Significant efforts were made to communicate with staff to apply under the EU Settlement Scheme pilot in December 2018, which was targeted at the health and social care sector across the UK.  Further, HSC employers paid the fees of staff who applied in the pilot (fees are not required for the scheme itself, following a recent Government decision). Communication efforts will continue as the scheme is rolled out.

How many HSC employees live in the Irish Republic and cross the border to work?

HSC employers estimate that the figure is around 750, with half of these in nursing and midwifery.  The NI Social Care Council estimates that there are around 400 individuals in the independent social care sector.

What contacts has the Department of Health had with the Republic’s Government on ensuring continuity of cross border health care arrangements post Brexit?

The Department is working with DHSC in London and the Department of Health in Dublin to ensure that the reciprocal healthcare rights established under the Common Travel Area are maintained following EU Exit.  Arrangements for the provision of specific cross border healthcare services made between the Department of Health in Northern Ireland and the Department of Health in Dublin (such as the Paediatric Congenital Heart Service or the North West Cancer Centre) should not be affected by EU Exit as they are not based on EU legislation.

What representations has DoH made with London and Dublin on mutual recognition of professional qualifications between the UK and EU states post Brexit?

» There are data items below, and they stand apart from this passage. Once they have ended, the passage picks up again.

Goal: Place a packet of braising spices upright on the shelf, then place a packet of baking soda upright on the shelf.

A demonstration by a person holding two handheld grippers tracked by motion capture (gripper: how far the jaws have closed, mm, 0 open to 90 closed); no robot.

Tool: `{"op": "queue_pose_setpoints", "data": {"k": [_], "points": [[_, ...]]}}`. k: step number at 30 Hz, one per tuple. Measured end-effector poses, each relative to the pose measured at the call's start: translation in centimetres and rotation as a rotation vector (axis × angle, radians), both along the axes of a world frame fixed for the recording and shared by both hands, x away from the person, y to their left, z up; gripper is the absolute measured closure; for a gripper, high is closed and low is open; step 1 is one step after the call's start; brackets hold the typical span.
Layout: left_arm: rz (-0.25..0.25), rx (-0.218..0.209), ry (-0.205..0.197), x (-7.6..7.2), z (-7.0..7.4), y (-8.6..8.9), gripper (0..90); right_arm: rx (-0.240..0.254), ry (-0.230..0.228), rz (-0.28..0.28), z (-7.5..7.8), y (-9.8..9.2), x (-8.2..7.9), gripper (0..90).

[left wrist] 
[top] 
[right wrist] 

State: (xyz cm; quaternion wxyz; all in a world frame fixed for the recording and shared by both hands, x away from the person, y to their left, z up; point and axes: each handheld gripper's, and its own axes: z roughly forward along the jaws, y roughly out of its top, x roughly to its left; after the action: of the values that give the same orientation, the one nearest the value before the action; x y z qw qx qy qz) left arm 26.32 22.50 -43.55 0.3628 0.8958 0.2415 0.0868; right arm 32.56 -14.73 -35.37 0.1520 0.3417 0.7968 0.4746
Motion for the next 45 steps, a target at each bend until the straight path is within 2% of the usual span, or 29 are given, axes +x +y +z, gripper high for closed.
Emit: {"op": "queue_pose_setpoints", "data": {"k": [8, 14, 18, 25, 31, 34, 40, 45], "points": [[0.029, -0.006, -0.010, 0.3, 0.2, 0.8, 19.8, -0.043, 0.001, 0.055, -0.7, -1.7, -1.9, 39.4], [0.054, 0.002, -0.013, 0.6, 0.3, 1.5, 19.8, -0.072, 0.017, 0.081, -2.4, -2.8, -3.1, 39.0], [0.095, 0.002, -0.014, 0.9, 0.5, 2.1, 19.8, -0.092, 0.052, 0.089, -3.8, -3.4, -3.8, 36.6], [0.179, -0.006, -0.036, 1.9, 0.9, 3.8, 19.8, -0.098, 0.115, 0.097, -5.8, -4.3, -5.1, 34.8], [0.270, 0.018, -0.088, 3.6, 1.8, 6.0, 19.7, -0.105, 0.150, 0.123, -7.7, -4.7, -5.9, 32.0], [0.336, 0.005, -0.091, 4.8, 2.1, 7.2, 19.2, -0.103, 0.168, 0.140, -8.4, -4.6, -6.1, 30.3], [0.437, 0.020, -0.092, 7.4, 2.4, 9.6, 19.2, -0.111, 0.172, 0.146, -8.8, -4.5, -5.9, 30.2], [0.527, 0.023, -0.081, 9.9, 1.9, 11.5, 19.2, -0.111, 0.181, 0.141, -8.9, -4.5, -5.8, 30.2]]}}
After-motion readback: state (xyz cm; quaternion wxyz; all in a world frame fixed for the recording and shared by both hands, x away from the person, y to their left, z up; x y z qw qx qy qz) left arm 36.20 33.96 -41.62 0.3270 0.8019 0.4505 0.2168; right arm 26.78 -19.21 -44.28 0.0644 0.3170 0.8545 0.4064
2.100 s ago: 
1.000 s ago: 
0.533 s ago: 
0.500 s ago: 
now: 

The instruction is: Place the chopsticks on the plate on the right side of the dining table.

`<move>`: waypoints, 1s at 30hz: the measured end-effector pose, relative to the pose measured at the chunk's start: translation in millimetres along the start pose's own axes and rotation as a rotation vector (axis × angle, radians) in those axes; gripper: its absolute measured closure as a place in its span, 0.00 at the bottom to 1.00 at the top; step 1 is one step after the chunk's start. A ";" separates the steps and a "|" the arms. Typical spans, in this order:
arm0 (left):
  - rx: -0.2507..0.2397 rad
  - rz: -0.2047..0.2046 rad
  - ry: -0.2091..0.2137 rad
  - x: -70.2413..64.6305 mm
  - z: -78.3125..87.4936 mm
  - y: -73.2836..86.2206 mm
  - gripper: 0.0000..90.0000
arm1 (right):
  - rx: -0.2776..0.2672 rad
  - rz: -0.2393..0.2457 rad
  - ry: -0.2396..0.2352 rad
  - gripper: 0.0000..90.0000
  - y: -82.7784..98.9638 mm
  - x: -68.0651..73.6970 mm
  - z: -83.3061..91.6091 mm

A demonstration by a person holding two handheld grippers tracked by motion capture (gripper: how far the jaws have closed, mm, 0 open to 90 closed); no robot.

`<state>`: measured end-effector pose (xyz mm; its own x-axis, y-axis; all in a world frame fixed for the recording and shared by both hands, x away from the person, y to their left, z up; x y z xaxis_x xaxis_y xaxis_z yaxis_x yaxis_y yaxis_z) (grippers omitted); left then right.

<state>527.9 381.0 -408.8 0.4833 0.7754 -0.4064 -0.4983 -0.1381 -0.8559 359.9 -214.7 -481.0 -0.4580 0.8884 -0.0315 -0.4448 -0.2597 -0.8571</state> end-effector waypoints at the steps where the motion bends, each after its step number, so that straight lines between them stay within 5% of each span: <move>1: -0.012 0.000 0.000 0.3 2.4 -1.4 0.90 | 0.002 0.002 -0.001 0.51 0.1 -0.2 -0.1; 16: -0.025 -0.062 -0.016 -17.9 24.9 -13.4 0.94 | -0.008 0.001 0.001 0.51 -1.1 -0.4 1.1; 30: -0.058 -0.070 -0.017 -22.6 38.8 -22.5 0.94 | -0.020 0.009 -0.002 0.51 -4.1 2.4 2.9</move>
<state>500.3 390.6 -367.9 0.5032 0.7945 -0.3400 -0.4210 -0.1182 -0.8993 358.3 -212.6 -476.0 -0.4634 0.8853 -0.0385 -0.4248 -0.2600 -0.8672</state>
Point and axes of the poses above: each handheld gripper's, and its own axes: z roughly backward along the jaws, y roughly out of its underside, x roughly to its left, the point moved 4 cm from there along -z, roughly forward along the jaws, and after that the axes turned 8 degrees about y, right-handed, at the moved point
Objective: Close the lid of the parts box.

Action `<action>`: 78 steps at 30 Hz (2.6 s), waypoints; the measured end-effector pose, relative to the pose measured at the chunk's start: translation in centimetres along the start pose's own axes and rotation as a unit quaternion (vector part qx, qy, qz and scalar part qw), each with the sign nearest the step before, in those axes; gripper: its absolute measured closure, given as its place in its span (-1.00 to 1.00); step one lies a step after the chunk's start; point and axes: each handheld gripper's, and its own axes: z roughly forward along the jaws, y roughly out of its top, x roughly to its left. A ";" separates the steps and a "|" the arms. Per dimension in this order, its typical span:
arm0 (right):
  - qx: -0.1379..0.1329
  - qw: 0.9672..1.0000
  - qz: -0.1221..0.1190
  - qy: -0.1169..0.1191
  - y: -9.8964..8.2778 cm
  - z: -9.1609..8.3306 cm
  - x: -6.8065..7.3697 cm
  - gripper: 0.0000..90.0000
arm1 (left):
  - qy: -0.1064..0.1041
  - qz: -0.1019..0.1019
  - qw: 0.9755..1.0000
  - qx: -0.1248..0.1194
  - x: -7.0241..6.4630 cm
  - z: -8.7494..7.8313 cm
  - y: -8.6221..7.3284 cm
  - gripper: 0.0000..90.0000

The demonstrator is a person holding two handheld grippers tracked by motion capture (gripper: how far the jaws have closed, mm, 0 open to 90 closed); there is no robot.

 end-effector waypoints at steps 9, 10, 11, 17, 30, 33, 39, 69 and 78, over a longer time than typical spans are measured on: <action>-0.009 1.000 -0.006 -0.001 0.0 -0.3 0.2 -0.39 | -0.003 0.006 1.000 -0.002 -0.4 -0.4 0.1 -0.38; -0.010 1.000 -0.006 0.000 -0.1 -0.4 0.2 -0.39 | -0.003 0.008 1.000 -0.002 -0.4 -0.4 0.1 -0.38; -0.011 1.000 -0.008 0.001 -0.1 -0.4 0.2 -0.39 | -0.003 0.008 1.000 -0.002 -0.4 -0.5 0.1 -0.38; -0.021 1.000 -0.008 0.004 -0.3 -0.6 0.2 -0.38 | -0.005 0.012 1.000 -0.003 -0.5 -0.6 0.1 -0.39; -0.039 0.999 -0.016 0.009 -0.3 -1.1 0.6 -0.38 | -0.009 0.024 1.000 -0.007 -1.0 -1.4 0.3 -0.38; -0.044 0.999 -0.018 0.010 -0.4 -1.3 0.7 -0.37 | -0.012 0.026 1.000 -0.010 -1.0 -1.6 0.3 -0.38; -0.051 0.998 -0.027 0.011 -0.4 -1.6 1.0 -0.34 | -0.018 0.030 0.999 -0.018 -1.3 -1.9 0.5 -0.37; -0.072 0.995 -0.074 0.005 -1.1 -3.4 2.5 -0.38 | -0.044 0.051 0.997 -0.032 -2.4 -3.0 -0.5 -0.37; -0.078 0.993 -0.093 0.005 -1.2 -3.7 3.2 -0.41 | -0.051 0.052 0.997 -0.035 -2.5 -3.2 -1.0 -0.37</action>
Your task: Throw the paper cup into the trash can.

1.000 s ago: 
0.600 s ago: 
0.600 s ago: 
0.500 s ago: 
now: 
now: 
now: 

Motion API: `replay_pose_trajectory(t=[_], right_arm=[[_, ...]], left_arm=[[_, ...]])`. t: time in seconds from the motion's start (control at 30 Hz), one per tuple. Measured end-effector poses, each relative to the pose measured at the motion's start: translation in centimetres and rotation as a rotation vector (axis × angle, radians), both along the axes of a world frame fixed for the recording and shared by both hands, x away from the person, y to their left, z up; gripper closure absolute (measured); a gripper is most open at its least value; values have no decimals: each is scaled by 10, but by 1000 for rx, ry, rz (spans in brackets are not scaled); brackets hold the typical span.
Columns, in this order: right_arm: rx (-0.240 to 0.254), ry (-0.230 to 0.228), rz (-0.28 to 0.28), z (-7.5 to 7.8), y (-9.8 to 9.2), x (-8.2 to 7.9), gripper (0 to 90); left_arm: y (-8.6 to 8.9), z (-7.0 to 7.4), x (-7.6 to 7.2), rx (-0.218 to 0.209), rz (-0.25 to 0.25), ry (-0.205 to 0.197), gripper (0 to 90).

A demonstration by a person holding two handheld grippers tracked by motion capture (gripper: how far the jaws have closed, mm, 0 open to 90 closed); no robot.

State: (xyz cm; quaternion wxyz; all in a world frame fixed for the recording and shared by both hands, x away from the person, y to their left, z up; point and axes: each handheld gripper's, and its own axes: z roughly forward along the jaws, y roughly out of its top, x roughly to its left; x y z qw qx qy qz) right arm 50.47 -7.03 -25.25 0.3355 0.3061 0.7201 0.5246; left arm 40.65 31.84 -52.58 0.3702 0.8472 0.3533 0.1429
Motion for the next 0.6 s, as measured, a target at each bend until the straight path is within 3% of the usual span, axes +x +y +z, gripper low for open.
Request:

DoH provided significant input to two pieces of subordinate legislation which provide a statutory basis for recognition of EU health and social care qualifications in the UK, post-Brexit.  Any official engagement with the Irish government is a matter for the UKG.

How much additional funding has DoH sought and received for Brexit preparations?

DoH has received £150k of additional funding to support planning for Brexit and key mitigations in 2018/19 and will receive £250k in 2019/20. The Department continues to liaise with The Executive Office and the Department of Finance in relation to potential funding requirements.

Will patients already booked to receive treatment in EU states under the Directive on cross border healthcare still be reimbursed post Brexit?


If the UK and EU confirm a withdrawal agreement on EU Exit it is expected that the Cross Border Healthcare Directive will continue to apply during the transition period until 31 December 2020 and patients booked before EU Exit Day will be reimbursed.  Decisions as to what will happen at the end of transition have not yet been made.